Your assignment: Each line of the listing that includes "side" should be reported.

Exercise data START

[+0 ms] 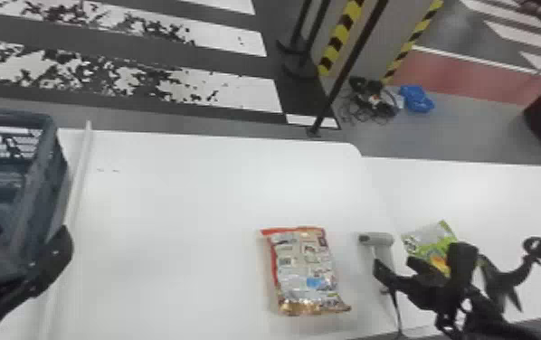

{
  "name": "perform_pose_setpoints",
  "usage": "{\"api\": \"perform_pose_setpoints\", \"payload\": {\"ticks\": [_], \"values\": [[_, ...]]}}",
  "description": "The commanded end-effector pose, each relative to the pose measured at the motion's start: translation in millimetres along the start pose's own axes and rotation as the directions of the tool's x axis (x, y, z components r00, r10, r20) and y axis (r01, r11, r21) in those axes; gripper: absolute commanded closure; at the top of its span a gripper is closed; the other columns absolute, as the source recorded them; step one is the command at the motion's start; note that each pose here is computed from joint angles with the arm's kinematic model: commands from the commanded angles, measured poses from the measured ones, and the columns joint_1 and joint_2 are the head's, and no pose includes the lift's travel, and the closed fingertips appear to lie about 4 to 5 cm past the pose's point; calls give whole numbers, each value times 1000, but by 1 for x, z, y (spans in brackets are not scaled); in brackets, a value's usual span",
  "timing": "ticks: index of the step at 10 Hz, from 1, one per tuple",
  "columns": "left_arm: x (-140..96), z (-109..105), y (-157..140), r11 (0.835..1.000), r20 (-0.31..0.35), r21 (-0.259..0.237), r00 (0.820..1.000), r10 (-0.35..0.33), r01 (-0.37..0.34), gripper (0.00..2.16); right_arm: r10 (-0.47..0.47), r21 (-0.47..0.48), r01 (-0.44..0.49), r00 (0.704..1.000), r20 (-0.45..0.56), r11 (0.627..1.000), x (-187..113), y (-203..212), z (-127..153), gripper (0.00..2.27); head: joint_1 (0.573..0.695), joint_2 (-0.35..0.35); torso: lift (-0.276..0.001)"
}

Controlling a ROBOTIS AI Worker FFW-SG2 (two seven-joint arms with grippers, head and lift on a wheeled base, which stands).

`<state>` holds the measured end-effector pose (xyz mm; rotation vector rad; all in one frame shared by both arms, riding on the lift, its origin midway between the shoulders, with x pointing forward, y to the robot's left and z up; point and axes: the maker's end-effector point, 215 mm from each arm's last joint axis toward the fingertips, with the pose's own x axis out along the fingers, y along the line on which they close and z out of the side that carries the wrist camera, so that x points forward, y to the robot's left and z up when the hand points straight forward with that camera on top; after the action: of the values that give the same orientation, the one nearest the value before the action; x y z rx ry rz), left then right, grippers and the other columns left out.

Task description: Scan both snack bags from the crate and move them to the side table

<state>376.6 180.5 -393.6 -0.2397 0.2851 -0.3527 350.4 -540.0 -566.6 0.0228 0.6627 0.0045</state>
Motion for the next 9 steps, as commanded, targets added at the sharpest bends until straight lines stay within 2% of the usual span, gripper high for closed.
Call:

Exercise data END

Problem solution:
`<state>` holds the measured end-effector pose (xyz mm; rotation vector rad; all in one frame shared by both arms, riding on the lift, its origin midway between the shoulders, with x pointing forward, y to the robot's left and z up; point and axes: the maker's end-effector point, 215 mm from each arm's last joint axis toward the fingertips, with the pose's own x axis out along the fingers, y along the line on which they close and z out of the side that carries the wrist camera, so that x points forward, y to the robot's left and z up when the hand points straight forward with that camera on top; after the action: of the values that give the same orientation, the one nearest the value before the action; x y z rx ry rz), left then right, grippers and the other columns left out.
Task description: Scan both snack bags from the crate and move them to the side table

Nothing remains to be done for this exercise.